At least Trump wrote a partially accurate tweet in noting that America doesn't know the identity of the whistleblower, whose complaint has subsequently been substantiated by every new witness and piece of information turned up about Trump's call. It stands to reason, then, that there is in fact no reason to learn the whistleblower’s identity when people with much closer proximity to all the critical matters have come forward from that State Department, the National Security Council, the Pentagon and elsewhere to provide firsthand accounts.
"Much of what has been disclosed since the release of our client’s complaint actually exceeds the whistleblower’s knowledge of what transpired at the time the complaint was submitted," wrote the whistleblower's lawyers, Andrew Bakaj and Mark Zaid, in an op-ed Friday. "Because our client has no additional information about the president’s call, there is no justification for exposing their identity and all the risks that would follow."
Though the whistleblower’s attorneys have said they would answer written questions under oath, Democrats, who originally thought the whistleblower's testimony might be important, now agree that it's no longer necessary or relevant.
“I think it’s quite clear we have a surfeit of evidence that corroborates in full every aspect of what happened and the policy they were pursuing,” Rep. Gerald Connolly of Virginia, a member of the Oversight and Foreign Affairs committees, told the Washington Post.

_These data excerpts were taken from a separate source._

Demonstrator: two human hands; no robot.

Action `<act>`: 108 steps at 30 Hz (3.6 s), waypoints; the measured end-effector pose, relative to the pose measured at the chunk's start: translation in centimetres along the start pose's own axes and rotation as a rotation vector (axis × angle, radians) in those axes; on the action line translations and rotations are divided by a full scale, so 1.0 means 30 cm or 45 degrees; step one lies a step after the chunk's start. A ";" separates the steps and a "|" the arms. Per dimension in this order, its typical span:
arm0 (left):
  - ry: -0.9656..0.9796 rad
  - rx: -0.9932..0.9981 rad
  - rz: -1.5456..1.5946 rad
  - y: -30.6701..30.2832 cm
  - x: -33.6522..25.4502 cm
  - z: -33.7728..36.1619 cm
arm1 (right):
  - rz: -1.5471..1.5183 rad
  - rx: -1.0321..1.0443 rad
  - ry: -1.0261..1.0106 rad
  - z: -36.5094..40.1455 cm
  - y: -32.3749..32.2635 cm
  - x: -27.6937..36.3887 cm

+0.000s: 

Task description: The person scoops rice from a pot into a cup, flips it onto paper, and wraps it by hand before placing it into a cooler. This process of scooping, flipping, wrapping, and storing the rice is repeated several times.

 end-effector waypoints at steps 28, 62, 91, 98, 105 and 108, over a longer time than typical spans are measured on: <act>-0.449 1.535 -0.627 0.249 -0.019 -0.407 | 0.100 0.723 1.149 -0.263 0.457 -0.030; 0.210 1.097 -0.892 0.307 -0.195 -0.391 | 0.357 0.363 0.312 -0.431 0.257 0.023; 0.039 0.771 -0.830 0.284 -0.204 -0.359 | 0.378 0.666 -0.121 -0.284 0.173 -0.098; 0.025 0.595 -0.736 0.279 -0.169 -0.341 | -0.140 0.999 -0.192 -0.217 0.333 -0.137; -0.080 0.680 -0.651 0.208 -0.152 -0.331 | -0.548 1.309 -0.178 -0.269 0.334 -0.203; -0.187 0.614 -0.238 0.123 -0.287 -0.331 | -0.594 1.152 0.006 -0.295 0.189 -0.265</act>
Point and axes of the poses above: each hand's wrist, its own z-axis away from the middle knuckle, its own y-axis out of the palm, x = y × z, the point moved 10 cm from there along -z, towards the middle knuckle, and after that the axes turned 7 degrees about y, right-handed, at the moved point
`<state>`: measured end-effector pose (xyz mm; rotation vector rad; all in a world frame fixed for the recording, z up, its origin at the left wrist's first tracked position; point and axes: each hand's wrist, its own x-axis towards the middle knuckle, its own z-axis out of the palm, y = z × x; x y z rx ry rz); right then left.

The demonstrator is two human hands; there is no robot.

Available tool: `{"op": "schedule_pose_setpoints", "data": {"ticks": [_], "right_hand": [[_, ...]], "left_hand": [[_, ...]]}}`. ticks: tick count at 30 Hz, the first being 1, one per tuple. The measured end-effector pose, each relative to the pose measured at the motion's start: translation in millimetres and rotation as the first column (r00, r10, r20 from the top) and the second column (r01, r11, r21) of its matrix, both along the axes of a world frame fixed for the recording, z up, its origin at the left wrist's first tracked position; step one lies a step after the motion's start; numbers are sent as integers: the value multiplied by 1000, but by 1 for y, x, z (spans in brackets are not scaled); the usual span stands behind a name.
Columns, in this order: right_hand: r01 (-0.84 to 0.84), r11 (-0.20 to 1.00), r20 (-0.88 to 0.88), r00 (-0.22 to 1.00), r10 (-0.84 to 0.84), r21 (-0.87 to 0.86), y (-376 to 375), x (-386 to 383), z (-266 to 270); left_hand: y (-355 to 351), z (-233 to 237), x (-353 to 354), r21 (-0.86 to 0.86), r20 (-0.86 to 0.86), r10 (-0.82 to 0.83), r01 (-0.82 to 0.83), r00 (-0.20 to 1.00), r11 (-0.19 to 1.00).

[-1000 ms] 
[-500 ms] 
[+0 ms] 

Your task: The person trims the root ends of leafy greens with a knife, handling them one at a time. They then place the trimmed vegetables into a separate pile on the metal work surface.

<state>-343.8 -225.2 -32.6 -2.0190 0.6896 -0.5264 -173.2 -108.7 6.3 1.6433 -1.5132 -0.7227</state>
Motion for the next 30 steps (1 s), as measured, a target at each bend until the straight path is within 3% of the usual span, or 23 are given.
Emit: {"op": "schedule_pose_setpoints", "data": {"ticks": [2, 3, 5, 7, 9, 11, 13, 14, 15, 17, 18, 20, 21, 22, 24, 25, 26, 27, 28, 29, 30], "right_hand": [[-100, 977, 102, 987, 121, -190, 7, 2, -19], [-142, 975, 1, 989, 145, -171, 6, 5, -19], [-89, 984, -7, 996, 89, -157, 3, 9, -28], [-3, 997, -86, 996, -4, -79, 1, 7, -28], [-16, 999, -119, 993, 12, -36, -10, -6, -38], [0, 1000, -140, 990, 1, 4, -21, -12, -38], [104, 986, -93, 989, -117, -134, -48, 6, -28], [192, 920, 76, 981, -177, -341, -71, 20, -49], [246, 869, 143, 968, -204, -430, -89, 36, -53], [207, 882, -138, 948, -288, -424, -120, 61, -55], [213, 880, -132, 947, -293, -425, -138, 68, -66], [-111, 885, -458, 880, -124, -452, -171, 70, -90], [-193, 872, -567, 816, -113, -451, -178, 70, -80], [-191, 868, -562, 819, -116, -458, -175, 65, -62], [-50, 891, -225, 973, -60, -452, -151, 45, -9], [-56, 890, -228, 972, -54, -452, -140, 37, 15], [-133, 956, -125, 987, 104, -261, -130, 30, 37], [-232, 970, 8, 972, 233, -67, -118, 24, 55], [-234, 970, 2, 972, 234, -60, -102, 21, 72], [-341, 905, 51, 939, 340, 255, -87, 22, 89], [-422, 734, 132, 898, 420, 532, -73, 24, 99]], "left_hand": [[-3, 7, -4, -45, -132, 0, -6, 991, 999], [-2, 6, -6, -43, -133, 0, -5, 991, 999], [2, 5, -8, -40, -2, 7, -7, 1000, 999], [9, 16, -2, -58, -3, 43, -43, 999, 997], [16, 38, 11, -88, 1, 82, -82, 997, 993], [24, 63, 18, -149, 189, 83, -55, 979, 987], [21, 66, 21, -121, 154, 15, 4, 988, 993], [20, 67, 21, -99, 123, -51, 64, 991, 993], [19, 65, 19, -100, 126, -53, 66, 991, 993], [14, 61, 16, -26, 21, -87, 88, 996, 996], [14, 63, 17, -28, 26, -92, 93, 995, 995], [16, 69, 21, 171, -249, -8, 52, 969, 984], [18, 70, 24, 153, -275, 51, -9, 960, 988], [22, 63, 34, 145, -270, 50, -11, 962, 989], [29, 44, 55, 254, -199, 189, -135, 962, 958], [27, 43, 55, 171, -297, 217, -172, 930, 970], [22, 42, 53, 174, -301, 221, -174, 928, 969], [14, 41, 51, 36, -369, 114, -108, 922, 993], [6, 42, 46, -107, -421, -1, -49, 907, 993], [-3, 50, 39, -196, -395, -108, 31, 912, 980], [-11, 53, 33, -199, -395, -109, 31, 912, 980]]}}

But the more the evidence against Trump piles up, the more desperate Republicans grow for a villain they can drag into the public square and crucify to satisfy Trump's cultists. Republicans, who have been reduced down to trying to criticize how House Democrats are handling the inquiry, would love nothing more than to turn their fire on an individual who, in the course of serving their country, actually placed their oath of office over their own well-being.
“Why don’t we know who the person is who started this whole charade?” said Rep. Jim Jordan of Ohio.
There are, in fact, several very good reasons why we don't know who put themselves on the line for the good of our country. Foremost among those reasons are the facts that the whistleblower has a right to be protected from retaliation and that their testimony will provide little if any value to the mountain of accumulating evidence against Trump. But the most delicious of the reasons to never identify the whistleblower is that it is absolutely driving Republicans crazy as they engage in endless rounds of shadow boxing.